Writing the Nation in Afghanistan

Ein Vergleich von Schulbüchern für Geschichte und Patriotismus (2001–2021)

Ausgehend von der Beobachtung, dass Bildungsmedien eine bedeutende Rolle bei der Prägung der Weltanschauungen, Identitätskonzepte und Überzeugungen zukünftiger Bürger spielen, trägt das Projekt zu dieser Debatten mit einer systematischen Analyse und sorgfältigen Kontextualisierung von Darstellungen von Nation, Staat und Moderne bei, wie sie in Schulbüchern für Geschichte und Patriotismus vermittelt werden, die zwischen 2001 und 2021 veröffentlicht wurden.

    • Ziele

      Das Projekt zielt darauf ab, die Spuren sichtbar zu machen, die historiographische und politische Diskurse in Schulbüchern hinterlassen haben, sowie Ambivalenzen und Unschärfen als Spiegel gesellschaftlicher Auseinandersetzungen zu identifizieren.


    • Vorgehensweise

      Das Projekt konzentriert sich auf die folgenden Forschungsfragen:

      1. Haben Schulbücher zur Integration einer vielfältigen Gesellschaft beigetragen?
      2. Reflektieren sie Kontroversen über die afghanische Geschichte?
      3. Greifen sie Debatten über kulturell angemessene Formen der Staatsführung auf?
      4. Haben sich die Autor*innen mit der postkolonialen Kritik an der Anwendung westlicher Konzepte von Staat, Nation und Modernität auf die Geschichte nicht-westlicher Gesellschaften auseinandergesetzt?

      Das Projekt stützt sich auf die Analyse von drei Arten von Quellen. (i) Alle Geschichts- und Patriotismuslehrbücher, die zwischen 2001 und 2021 veröffentlicht wurden, werden einer systematischen Analyse unterzogen. (ii) Historiographische Kontroversen zu Schlüsselthemen der afghanischen Geschichte, wie sie sich in der akademischen Literatur innerhalb und außerhalb Afghanistans widerspiegeln, werden rekonstruiert, um die Spuren zu identifizieren, die sie in den Bildungsmedien hinterlassen haben. (iii) Internationale Debatten über den Einfluss postkolonialer Theorie auf Konzepte von (nationaler) Zugehörigkeit, sozialer und politischer Organisation sowie Geschichte in postimperialen Kontexten werden untersucht, um einen kritischen Horizont zu entwickeln, von dem aus Schulbuchdarstellungen beurteilt werden können.


    • Ergebnisse

      Die Ergebnisse werden in Form einer Monographie veröffentlicht.

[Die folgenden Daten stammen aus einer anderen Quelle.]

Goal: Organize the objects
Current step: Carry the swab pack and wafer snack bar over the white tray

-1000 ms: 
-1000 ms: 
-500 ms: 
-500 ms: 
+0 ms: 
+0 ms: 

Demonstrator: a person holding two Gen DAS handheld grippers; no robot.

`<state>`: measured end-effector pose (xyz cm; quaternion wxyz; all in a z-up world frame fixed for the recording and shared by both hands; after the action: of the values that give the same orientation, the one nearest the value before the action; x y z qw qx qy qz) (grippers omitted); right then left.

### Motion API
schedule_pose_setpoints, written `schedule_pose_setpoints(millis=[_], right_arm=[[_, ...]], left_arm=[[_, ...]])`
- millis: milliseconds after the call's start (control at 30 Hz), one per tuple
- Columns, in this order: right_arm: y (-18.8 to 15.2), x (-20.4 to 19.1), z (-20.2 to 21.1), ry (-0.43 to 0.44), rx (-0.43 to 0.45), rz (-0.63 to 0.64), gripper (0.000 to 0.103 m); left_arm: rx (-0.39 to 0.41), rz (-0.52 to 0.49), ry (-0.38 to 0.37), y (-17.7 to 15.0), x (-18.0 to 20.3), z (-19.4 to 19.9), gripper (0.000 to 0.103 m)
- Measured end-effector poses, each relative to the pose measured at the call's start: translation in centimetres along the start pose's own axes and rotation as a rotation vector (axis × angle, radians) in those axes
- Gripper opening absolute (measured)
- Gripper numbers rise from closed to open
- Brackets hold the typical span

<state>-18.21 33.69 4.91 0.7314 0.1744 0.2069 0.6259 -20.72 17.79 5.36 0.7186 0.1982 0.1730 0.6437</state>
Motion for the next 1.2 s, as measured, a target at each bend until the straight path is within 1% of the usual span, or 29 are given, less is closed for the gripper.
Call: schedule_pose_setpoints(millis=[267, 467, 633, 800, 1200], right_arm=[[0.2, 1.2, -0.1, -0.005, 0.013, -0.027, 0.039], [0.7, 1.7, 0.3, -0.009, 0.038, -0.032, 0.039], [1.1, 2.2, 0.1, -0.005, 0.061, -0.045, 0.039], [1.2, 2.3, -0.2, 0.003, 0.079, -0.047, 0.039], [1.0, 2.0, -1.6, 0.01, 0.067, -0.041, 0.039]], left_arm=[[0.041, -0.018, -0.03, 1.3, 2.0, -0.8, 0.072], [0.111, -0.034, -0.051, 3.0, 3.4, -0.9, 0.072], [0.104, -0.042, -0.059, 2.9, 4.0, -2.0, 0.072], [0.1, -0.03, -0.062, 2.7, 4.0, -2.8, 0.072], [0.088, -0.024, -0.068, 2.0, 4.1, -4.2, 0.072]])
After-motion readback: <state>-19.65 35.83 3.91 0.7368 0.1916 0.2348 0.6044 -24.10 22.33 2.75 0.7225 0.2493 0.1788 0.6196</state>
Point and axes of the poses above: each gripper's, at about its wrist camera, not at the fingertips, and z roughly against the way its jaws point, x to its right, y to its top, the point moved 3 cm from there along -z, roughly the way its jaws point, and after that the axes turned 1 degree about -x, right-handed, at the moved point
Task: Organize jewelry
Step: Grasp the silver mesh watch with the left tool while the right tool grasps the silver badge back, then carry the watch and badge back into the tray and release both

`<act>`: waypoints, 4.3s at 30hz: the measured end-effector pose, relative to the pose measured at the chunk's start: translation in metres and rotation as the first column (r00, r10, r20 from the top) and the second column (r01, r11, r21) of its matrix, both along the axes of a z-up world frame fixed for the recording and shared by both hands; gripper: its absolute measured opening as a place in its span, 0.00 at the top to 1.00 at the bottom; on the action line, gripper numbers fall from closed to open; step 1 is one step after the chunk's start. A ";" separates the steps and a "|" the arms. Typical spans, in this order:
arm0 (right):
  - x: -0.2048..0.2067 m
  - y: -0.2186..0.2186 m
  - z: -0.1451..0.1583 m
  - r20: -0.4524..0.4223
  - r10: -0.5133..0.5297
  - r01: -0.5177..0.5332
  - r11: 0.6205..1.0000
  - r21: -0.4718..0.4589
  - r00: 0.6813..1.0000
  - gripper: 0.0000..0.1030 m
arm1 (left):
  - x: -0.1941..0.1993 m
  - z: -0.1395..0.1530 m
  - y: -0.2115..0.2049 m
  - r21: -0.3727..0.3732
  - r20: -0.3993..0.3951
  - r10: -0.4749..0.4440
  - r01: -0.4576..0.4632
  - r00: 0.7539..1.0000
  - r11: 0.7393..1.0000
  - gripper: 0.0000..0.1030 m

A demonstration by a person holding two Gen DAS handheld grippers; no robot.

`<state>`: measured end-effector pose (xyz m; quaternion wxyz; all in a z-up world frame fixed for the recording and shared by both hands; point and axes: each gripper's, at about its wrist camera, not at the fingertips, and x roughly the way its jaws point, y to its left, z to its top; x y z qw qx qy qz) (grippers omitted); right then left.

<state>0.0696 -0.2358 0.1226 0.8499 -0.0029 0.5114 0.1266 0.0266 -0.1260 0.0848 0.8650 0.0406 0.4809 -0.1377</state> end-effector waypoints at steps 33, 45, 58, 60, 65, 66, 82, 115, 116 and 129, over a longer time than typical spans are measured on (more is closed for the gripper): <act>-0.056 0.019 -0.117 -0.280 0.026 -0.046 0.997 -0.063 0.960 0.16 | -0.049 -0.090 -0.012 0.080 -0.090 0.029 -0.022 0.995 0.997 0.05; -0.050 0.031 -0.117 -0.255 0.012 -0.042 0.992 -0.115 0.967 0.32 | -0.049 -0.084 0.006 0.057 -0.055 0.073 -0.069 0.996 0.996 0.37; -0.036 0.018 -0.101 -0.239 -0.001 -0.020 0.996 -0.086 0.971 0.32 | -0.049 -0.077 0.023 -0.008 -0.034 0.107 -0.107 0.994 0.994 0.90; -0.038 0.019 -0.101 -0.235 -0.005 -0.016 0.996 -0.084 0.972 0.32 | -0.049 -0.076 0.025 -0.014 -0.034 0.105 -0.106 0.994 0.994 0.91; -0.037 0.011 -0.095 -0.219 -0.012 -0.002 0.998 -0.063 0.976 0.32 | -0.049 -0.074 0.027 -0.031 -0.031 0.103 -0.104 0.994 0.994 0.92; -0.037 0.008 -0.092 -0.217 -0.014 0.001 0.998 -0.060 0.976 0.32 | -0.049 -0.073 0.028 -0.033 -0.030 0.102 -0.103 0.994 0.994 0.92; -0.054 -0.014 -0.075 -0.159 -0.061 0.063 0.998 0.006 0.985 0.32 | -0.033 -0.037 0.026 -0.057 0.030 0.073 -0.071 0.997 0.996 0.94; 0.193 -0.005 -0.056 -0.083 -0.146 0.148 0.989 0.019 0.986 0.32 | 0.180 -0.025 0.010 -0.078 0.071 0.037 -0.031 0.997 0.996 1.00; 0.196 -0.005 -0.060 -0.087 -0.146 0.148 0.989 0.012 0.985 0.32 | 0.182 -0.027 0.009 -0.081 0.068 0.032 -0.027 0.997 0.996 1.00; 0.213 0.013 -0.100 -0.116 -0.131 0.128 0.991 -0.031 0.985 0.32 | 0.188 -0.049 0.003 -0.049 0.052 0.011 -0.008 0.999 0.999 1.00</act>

Darüber hinaus ist die Veröffentlichung zweier begutachteter Artikel in Fachzeitschriften geplant.

      Ein erster Artikel mit dem Titel ‘Writing of history and organization of time in the narrative of Afghanistan (A comparison of school history textbooks (1998-2021))’ befindet sich gegenwärtig im Begutachtungsprozess beim Journal of Educational Media and Memory Studies (JEMMS). Der Artikel untersucht Schulgeschichtsbücher in Afghanistan und fragt, wie die Konzeptualisierung von Zeitlichkeit, Geschichte und die Verwendung von Kalendern erfolgt und wie sie in die Konstruktion der nationalen Erzählung einfließt. Bei den untersuchten Schulbüchern handelt es sich um drei Generationen von Geschichtslehrbüchern, die zwischen 1998 und 2021 unter dem Islamischen Emirat der Taliban (Lehrbuch der ersten Generation) bzw. der Islamischen Republik Afghanistan (Lehrbücher der zweiten und dritten Generation) veröffentlicht und unterrichtet wurden. Die Ergebnisse zeigen, dass die Lehrbücher der ersten und zweiten Generation zu einem eher religiösen Zeit- und Geschichtsverständnis neigen, während die Lehrbücher der dritten Generation ein eher säkulares, progressives Zeit- und Geschichtsverständnis aufweisen. Die Verwendung von Kalendern in den Schulbüchern deutet auf eine Hybridität von Erzählung und Genre sowie auf ideologische Präferenzen hin.

      Ein zweiter Artikel, der Schulbücher für Geschichte und Patriotismus vergleicht, ist derzeit in Planung.